▶ _Requirement_
State the number of lines in these records that include the word "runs", and add nothing to it.

Data items
▼▼▼

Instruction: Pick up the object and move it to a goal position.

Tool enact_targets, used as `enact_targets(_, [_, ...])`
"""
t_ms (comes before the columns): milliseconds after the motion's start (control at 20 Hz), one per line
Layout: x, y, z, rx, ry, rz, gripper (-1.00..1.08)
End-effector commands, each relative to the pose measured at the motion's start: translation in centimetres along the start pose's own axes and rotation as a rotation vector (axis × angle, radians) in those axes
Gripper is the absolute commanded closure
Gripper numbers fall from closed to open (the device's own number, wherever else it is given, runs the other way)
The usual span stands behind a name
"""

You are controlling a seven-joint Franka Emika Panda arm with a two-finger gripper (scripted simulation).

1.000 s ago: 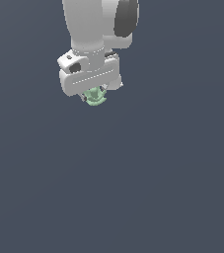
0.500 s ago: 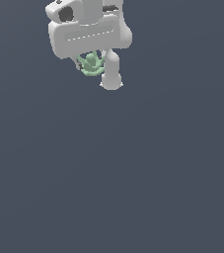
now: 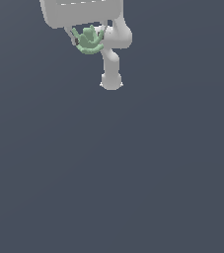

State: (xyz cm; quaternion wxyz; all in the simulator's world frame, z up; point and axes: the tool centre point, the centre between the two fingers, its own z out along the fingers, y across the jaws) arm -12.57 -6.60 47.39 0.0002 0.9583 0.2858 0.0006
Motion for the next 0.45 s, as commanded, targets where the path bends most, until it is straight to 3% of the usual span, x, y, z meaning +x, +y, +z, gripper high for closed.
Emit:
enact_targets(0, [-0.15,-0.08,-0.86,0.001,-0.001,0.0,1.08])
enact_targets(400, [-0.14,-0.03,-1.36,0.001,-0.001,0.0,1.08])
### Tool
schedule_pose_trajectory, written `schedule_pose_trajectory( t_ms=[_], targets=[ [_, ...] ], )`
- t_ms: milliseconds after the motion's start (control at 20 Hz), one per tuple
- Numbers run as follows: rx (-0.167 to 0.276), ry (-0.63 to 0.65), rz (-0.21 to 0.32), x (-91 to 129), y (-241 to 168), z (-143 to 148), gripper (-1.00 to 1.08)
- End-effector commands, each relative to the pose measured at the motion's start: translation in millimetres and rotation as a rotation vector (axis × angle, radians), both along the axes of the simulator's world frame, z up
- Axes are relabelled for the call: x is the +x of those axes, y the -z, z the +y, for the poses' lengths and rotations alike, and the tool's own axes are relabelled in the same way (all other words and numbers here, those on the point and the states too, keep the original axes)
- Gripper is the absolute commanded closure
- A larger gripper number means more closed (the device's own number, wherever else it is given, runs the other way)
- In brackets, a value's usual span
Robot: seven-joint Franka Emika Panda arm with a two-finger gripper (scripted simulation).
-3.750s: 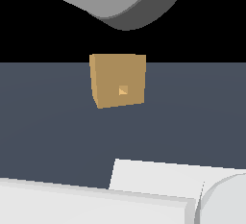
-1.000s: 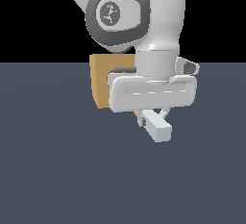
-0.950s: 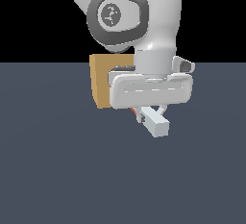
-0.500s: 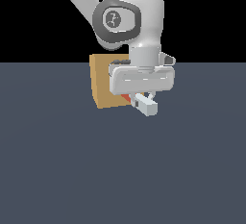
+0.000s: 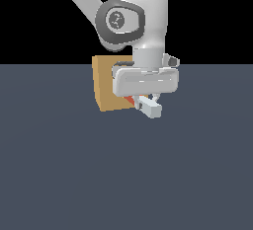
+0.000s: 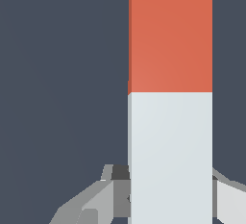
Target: Insert the peg into the horizontal hole in a box.
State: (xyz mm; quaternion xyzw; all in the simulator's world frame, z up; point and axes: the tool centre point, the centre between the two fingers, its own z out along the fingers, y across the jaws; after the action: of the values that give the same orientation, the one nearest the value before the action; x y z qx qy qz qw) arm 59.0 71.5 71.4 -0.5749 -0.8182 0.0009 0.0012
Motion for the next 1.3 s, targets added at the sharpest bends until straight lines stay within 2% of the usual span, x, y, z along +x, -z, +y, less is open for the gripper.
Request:
schedule_pose_trajectory(
  t_ms=[0, 400, 950, 1250],
  targets=[
    [0.001, 0.0, -0.005, 2, -3, 0, 1.08],
    [0.0, 0.0, -0.002, -4, -1, 11, 1.08],
    [0.001, -0.001, -0.005, -34, -2, 93, 1.08],
    [0.001, -0.001, -0.005, -40, -3, 113, 1.08]
  ],
)
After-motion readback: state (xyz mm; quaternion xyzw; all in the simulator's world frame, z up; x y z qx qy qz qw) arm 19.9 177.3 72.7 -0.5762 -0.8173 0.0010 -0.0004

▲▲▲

▶ _Output for this task_
2